Monoamine oxidase inhibitors (MAOIs) are potential drug candidates for the treatment of various neurological disorders like Parkinson's disease, Alzheimer's disease and depression. In the present study, two series of 4-substituted phenylpiperazine and 1-benzhydrylpiperazine (1-21) derivatives were synthesized and screened for their MAO-A and MAO-B inhibitory activity using Amplex Red assay. Most of the synthesized compounds were found selective for MAO-B isoform except compounds 3, 7, 8, 9 and 13 (MAO-A selective) while compound 11 was non-selective. In the current series, compound 12 showed most potent MAO-B inhibitor activity with IC50 value of 80 nM and compound 7 was found to be most potent MAO-A inhibitor with IC50 value of 120 nM and both the compounds were found reversible inhibitors. Compound 8 was found most selective MAO-A inhibitor while compound 20 was found most selective inhibitor for MAO-B isoform. In the cytotoxicity evaluation, all the compounds were found non-toxic to SH-SY5Y and IMR-32 cells at 25 µM concentration.
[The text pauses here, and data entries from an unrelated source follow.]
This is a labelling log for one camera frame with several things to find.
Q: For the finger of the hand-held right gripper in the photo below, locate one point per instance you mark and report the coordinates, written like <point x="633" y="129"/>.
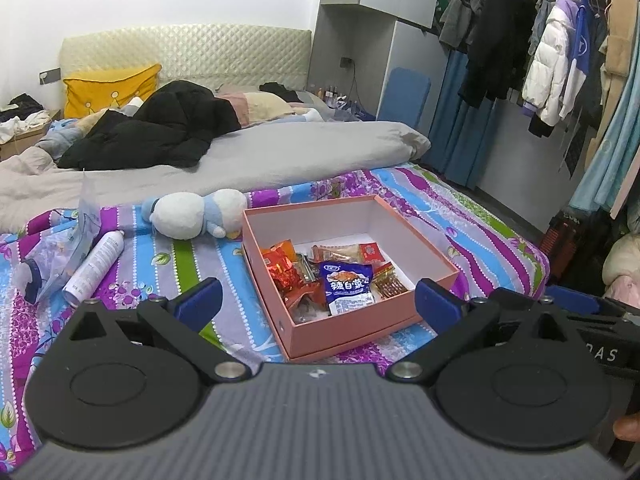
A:
<point x="575" y="300"/>
<point x="600" y="322"/>

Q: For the black hanging coat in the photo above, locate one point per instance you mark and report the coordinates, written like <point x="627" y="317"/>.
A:
<point x="500" y="35"/>

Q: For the pile of clothes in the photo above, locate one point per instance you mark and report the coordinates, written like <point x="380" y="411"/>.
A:
<point x="20" y="117"/>

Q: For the clear plastic zip bag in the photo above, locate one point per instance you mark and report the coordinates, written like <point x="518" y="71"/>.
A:
<point x="65" y="240"/>

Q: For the group of small bottles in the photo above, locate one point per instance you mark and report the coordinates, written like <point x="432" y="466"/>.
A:
<point x="334" y="95"/>

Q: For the wooden nightstand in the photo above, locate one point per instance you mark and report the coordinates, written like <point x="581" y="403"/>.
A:
<point x="30" y="142"/>

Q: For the person's right hand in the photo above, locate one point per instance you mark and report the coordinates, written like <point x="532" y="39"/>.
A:
<point x="629" y="424"/>

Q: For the pink cardboard box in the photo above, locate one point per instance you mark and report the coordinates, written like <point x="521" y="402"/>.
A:
<point x="380" y="320"/>

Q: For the grey hanging jacket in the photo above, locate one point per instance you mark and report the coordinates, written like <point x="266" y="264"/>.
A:
<point x="460" y="10"/>

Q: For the blue padded board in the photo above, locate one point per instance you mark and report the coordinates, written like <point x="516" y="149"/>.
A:
<point x="404" y="100"/>

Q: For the red and black bag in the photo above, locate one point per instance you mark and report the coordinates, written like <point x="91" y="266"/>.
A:
<point x="562" y="237"/>

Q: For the yellow pillow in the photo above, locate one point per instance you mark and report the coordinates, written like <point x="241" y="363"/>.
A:
<point x="110" y="90"/>

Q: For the white spray bottle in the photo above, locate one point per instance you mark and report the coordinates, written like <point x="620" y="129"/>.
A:
<point x="95" y="267"/>

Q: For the grey wardrobe cabinet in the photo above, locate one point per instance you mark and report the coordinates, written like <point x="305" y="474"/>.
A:
<point x="360" y="10"/>

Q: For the white puffer jacket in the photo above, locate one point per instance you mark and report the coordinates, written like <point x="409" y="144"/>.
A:
<point x="550" y="60"/>

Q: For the black wall plug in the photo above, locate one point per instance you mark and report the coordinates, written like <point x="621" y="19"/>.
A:
<point x="346" y="62"/>

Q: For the blue curtain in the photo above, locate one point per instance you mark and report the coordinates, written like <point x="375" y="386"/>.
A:
<point x="460" y="130"/>

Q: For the beige blanket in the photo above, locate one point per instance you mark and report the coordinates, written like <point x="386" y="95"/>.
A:
<point x="260" y="105"/>

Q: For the blue and white jersey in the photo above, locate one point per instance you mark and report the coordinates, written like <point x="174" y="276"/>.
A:
<point x="590" y="45"/>

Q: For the grey duvet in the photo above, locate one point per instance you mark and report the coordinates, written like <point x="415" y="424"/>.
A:
<point x="280" y="160"/>

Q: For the blue and white snack packet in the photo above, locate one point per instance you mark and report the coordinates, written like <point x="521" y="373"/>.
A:
<point x="347" y="285"/>

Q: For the white and blue plush toy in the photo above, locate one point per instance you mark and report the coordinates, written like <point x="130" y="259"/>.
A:
<point x="185" y="212"/>

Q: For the black jacket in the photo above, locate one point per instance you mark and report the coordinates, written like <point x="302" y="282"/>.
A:
<point x="160" y="130"/>

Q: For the light blue jeans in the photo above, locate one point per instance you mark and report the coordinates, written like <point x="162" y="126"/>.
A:
<point x="62" y="140"/>

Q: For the shiny red foil packet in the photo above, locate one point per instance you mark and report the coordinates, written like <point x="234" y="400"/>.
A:
<point x="280" y="267"/>

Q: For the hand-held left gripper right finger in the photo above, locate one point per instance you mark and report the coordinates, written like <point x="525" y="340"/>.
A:
<point x="435" y="302"/>

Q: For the teal cloth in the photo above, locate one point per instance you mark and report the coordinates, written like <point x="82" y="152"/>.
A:
<point x="607" y="160"/>

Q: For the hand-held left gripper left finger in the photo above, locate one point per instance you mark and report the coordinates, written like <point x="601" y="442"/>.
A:
<point x="200" y="300"/>

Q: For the cream fluffy garment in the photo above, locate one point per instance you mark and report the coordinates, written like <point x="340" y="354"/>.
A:
<point x="622" y="270"/>

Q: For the dark red brown snack packet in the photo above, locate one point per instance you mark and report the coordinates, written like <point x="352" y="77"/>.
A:
<point x="390" y="286"/>

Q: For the cream quilted headboard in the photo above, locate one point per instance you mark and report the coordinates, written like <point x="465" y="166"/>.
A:
<point x="200" y="52"/>

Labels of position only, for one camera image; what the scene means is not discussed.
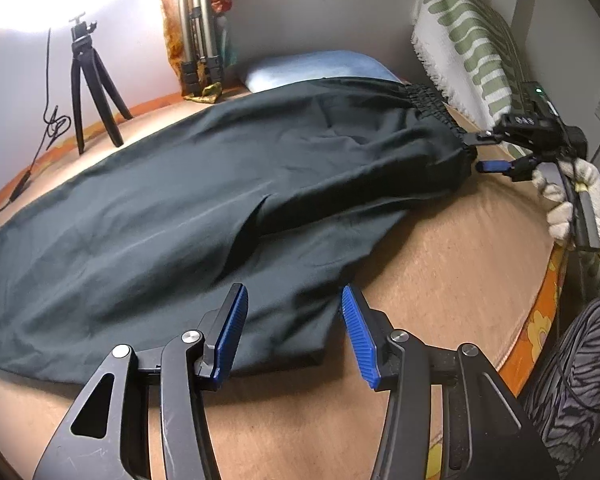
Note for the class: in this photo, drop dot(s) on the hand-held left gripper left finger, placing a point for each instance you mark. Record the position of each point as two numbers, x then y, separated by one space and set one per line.
227 340

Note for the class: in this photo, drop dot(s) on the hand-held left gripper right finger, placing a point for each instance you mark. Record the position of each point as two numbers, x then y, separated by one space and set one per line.
360 340

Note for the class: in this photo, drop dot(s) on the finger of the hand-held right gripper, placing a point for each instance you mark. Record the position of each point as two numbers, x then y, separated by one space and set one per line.
491 166
482 136

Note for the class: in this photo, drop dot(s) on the black pants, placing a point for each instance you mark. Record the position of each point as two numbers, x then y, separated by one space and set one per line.
180 210

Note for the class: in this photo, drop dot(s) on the person's right hand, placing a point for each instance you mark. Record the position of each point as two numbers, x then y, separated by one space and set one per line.
560 217

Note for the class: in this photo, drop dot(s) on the green white striped cushion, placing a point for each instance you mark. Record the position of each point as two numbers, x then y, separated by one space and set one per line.
460 25

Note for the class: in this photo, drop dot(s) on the light blue pillow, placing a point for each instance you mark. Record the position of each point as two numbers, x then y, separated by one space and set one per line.
305 67

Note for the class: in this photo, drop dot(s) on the person's zebra print clothed leg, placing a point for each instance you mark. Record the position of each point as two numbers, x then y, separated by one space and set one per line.
580 370

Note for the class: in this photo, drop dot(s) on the small black tripod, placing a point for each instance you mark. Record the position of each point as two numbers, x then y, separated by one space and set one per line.
82 75

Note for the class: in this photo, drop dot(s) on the orange patterned cloth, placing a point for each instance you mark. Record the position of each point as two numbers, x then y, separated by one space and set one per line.
167 35

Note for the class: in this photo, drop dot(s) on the folded silver tripod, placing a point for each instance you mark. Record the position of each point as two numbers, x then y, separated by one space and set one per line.
192 10
In the ROS studies, compound 8 (MAO-A inhibitor) reduced the ROS level by 51.2% while compound 13 reduced the ROS level by 61.81%. In the molecular dynamic simulation studies for 30 ns, compound 12 was found quite stable in the active cavity of MAO-B. Thus, it can be concluded that phenyl- and 1-benzhydrylpiperazine derivatives are promising MAO inhibitors and can act as a lead to design potent, and selective MAO inhibitors for the treatment of various neurological disorders.